Document Type

Book Chapter

Abstract

What are the relations between the mechanical and the natural in Hardy? My question perhaps seems unpromising, possibly even redundant. For if an earlier generation of Hardy scholars recognized in the machine/nature dyad the emblematic expression of one of his great 'themes'-the depredations of industrialism in a traditional rural culture attuned to the natural rhythms of the land-critics have, by and large, long ceased to discern any such stark dichotomy in his work, tending to dismiss readings which appeal to it as a reductive misapprehension of Hardy's understanding of the shift into modernity. Raymond Williams's revisionist reading of Hardy, formulated in the 1970s, has been particularly instrumental in effecting this alteration in critical perspective. For Williams's Hardy, the modernization of Wessex does not mean the'crude and sentimental ... rape of the country by the town' (208). Modernization was, rather, brought about by a complex combination of 'internal' as well as 'external' factors: by the vicissitudes of economic and social life in the country as well as the pressures of industrial capitalism.

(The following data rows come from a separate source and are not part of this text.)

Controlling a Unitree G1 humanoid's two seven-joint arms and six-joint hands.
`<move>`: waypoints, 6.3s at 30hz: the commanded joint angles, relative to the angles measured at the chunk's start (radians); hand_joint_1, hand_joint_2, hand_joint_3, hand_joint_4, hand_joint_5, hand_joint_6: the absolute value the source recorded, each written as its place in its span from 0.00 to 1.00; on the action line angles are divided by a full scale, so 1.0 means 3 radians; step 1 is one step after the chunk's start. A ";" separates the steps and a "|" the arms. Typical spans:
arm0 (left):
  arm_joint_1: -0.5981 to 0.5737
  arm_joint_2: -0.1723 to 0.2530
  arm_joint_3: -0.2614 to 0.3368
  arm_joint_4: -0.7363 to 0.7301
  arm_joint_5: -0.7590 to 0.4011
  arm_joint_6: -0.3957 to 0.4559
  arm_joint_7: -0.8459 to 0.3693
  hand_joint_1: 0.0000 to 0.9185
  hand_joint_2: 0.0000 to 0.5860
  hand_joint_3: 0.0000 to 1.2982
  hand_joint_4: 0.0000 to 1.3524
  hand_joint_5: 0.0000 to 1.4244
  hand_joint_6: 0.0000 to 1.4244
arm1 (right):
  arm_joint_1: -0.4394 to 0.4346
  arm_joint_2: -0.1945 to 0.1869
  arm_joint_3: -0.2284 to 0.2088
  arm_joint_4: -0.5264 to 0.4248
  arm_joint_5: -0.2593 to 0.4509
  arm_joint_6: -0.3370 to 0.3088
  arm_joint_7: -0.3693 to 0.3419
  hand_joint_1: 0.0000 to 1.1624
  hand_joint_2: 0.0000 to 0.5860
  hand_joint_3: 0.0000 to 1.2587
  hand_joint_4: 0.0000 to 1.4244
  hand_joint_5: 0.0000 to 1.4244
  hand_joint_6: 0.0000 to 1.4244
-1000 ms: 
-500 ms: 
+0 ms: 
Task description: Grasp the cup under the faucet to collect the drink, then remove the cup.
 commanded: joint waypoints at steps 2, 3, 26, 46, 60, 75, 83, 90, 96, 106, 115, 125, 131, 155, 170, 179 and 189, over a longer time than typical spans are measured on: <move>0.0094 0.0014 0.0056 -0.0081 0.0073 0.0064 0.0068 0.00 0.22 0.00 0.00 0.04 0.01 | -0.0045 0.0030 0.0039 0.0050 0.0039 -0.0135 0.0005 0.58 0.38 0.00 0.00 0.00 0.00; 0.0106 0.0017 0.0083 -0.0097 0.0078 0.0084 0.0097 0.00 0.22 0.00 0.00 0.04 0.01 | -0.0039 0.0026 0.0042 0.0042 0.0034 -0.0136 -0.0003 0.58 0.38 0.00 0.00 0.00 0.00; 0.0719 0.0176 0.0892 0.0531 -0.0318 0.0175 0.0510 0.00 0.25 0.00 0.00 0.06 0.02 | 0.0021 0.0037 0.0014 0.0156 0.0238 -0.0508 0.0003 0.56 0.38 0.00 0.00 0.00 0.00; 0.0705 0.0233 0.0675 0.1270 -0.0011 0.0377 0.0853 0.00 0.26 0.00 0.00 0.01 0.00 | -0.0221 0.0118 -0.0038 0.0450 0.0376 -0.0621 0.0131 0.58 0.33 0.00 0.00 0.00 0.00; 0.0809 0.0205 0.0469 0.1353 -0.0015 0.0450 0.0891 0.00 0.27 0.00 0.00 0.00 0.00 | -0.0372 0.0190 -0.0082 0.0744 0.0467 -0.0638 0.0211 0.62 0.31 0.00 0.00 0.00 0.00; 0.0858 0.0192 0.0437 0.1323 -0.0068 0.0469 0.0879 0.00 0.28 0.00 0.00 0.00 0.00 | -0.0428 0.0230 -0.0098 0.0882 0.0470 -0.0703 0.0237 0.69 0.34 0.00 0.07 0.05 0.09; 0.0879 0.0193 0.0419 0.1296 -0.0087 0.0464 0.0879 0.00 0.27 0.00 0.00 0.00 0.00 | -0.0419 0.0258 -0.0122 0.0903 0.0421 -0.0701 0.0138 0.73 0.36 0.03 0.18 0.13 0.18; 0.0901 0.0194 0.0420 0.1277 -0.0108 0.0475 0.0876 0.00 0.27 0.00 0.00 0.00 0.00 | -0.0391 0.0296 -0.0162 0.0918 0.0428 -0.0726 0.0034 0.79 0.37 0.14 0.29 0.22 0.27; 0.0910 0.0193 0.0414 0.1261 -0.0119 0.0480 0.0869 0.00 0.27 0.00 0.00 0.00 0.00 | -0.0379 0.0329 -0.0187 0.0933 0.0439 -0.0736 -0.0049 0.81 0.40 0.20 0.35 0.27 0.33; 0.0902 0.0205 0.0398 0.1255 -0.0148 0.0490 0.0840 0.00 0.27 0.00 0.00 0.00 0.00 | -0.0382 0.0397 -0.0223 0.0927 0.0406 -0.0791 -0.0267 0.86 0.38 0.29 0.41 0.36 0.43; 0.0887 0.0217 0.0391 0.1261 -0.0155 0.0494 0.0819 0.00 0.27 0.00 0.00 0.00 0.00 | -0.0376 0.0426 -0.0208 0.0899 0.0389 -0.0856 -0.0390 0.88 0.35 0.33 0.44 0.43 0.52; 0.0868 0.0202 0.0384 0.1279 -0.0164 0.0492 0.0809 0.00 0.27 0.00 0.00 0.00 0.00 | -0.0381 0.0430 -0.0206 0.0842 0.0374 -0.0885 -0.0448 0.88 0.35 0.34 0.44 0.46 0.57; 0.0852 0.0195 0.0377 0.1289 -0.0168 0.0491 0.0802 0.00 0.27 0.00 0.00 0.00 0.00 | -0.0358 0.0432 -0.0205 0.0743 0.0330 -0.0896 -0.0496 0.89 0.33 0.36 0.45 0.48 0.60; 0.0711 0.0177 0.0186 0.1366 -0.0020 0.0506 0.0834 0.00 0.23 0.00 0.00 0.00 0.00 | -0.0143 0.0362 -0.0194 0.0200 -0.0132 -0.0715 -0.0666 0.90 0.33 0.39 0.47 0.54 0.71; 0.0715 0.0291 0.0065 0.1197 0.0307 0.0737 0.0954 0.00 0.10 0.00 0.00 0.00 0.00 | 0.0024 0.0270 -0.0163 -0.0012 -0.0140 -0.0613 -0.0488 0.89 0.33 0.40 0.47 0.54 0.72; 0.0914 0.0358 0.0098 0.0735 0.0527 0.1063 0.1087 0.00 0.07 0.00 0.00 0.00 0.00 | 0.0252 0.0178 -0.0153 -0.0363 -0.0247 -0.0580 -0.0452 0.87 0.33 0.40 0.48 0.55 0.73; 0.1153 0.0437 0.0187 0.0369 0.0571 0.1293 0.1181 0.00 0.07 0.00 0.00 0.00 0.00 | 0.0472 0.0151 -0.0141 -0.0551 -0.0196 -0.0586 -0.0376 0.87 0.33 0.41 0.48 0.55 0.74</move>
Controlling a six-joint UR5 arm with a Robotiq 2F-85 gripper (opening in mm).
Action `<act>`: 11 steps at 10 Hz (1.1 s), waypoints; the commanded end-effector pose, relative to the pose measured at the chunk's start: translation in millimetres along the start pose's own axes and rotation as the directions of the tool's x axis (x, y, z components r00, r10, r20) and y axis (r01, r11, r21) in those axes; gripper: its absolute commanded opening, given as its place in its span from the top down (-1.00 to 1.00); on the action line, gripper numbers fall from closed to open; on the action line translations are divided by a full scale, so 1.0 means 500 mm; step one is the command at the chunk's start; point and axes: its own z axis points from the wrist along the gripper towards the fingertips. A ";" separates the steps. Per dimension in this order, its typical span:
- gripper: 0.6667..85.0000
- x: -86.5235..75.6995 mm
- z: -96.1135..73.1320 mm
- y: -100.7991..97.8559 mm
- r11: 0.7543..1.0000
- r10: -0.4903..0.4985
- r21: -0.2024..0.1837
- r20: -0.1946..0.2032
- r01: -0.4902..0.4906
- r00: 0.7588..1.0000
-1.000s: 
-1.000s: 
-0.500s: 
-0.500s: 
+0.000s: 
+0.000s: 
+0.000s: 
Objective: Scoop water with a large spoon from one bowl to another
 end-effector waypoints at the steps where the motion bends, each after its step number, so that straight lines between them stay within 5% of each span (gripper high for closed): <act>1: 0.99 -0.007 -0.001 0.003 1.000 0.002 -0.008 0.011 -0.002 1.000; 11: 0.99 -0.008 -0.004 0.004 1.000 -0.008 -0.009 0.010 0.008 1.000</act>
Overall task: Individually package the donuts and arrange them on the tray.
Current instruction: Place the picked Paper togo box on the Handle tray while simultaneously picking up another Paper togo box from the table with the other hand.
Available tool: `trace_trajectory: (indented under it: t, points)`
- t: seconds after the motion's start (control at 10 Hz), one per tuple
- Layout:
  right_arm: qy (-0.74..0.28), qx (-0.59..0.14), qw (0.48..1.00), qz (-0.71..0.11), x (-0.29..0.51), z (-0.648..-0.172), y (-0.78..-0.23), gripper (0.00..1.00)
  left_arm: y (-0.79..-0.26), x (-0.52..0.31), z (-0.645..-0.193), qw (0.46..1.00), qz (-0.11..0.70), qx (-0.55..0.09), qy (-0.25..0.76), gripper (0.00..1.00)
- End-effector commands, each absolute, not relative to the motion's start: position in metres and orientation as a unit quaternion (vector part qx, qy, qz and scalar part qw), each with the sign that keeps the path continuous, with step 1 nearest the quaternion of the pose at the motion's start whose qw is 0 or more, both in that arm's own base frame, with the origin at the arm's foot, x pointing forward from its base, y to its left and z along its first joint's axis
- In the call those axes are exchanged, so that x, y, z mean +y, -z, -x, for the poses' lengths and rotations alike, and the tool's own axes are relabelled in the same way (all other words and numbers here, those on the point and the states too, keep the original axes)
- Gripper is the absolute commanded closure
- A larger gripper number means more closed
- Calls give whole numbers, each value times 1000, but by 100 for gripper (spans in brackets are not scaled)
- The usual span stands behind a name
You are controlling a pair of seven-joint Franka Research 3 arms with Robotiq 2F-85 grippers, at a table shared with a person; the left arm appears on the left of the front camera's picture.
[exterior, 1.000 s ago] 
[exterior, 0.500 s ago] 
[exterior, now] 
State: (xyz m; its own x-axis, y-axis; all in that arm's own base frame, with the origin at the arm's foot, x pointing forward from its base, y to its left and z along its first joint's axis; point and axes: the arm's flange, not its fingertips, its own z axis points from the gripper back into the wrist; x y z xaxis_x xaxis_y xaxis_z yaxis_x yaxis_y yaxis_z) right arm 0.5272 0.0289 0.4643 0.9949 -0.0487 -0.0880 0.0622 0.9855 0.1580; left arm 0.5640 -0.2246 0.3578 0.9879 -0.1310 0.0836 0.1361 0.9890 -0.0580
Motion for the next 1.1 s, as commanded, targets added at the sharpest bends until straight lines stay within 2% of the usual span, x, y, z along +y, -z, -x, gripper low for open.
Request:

Williams argues that the sophistication of Hardy's social analysis (his careful attention to labour, education, and class mobility in particular) is obscured in any naIvely technologically determinist emphasis on the machine's part in historical change, or in any 'discussion of Hardy's attachment to country life, which would run together the "timeless" heaths or woods and the men working on them' (203). If Hardy exhibited occasional tendencies towards the latter representation, Williams argues, ultimately he 'is never very comfortable with it', always returning in his novels to the interrelations of the land and its inhabitants to 'mak[e] more precise identifications'.